YOUR INSTRUCTIONS
Repeat the data verbatim, images excluded.

═══ PROVIDED DATA ═══

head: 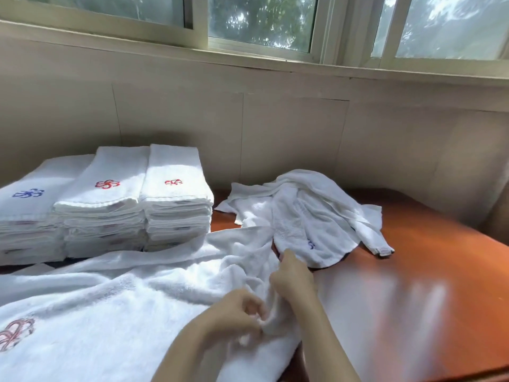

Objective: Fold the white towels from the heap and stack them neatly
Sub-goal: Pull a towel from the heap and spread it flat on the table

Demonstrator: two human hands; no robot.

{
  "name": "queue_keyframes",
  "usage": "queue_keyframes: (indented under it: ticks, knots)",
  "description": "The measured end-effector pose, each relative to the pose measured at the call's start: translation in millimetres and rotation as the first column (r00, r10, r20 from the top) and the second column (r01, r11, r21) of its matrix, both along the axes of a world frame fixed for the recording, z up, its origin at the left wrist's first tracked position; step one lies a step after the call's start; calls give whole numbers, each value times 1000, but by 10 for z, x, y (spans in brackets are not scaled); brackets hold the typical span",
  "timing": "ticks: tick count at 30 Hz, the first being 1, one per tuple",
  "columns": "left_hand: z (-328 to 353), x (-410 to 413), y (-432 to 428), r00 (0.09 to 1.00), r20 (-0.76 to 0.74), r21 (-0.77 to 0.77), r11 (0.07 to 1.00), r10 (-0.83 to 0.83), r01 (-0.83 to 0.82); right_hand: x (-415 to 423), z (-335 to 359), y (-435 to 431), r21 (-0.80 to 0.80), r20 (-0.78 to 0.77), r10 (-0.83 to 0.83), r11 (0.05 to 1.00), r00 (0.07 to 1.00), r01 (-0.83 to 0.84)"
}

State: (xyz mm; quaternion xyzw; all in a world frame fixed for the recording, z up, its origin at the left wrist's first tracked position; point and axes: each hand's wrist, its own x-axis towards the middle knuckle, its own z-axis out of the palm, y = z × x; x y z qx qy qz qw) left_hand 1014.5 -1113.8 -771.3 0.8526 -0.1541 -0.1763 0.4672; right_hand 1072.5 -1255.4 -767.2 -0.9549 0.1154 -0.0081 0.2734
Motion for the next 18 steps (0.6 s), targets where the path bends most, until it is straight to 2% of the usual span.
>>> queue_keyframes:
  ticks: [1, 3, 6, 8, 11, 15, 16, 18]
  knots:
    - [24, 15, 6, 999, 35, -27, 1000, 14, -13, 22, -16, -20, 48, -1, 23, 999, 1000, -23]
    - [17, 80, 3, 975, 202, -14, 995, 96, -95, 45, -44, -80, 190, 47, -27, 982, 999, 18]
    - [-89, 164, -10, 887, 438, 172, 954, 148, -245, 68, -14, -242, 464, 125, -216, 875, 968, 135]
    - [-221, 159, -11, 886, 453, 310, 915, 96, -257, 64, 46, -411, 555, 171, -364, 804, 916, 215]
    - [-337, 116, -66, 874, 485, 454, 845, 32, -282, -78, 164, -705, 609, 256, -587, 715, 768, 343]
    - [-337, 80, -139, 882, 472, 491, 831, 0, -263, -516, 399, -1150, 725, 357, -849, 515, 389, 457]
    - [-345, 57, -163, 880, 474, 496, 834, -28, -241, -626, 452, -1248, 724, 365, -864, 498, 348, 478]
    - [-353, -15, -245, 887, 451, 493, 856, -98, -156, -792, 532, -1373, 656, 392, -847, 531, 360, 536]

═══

RESPONSE
head: 

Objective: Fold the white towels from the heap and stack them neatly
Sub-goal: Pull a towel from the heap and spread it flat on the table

Demonstrator: two human hands; no robot.

{
  "name": "queue_keyframes",
  "usage": "queue_keyframes: (indented under it: ticks, knots)",
  "description": "The measured end-effector pose, each relative to the pose measured at the call's start: translation in millimetres and rotation as the first column (r00, r10, r20 from the top) and the second column (r01, r11, r21) of its matrix, both along the axes of a world frame fixed for the recording, z up, its origin at the left wrist's first tracked position; step one lies a step after the call's start; calls give whole numbers, each value times 1000, but by 10 for z, x, y (spans in brackets are not scaled); brackets hold the typical span",
  "timing": "ticks: tick count at 30 Hz, the first being 1, one per tuple",
  "columns": "left_hand: z (-328 to 353), x (-410 to 413), y (-432 to 428), r00 (0.09 to 1.00), r20 (-0.76 to 0.74), r21 (-0.77 to 0.77), r11 (0.07 to 1.00), r10 (-0.83 to 0.83), r01 (-0.83 to 0.82); right_hand: x (-415 to 423), z (-335 to 359), y (-435 to 431), r21 (-0.80 to 0.80), r20 (-0.78 to 0.77), r10 (-0.83 to 0.83), r11 (0.05 to 1.00), r00 (0.07 to 1.00), r01 (-0.83 to 0.84)"
}

State: (xyz mm; quaternion xyzw; all in a world frame fixed for the recording, z up, its origin at the left wrist's first tracked position; point and axes: each hand's wrist, its own x-axis towards the middle knuckle, its own z-axis out of the palm, y = z × x; x y z qx qy qz qw) left_hand 1014.5 -1113.8 -771.3 0.8526 -0.1541 -0.1763 0.4672; right_hand 1072.5 -1255.4 -767.2 -0.9549 0.1154 -0.0081 0.2734
Motion for the next 18 steps (0.6 s), targets where the path bends most, until it is straight to 2% of the usual span.
>>> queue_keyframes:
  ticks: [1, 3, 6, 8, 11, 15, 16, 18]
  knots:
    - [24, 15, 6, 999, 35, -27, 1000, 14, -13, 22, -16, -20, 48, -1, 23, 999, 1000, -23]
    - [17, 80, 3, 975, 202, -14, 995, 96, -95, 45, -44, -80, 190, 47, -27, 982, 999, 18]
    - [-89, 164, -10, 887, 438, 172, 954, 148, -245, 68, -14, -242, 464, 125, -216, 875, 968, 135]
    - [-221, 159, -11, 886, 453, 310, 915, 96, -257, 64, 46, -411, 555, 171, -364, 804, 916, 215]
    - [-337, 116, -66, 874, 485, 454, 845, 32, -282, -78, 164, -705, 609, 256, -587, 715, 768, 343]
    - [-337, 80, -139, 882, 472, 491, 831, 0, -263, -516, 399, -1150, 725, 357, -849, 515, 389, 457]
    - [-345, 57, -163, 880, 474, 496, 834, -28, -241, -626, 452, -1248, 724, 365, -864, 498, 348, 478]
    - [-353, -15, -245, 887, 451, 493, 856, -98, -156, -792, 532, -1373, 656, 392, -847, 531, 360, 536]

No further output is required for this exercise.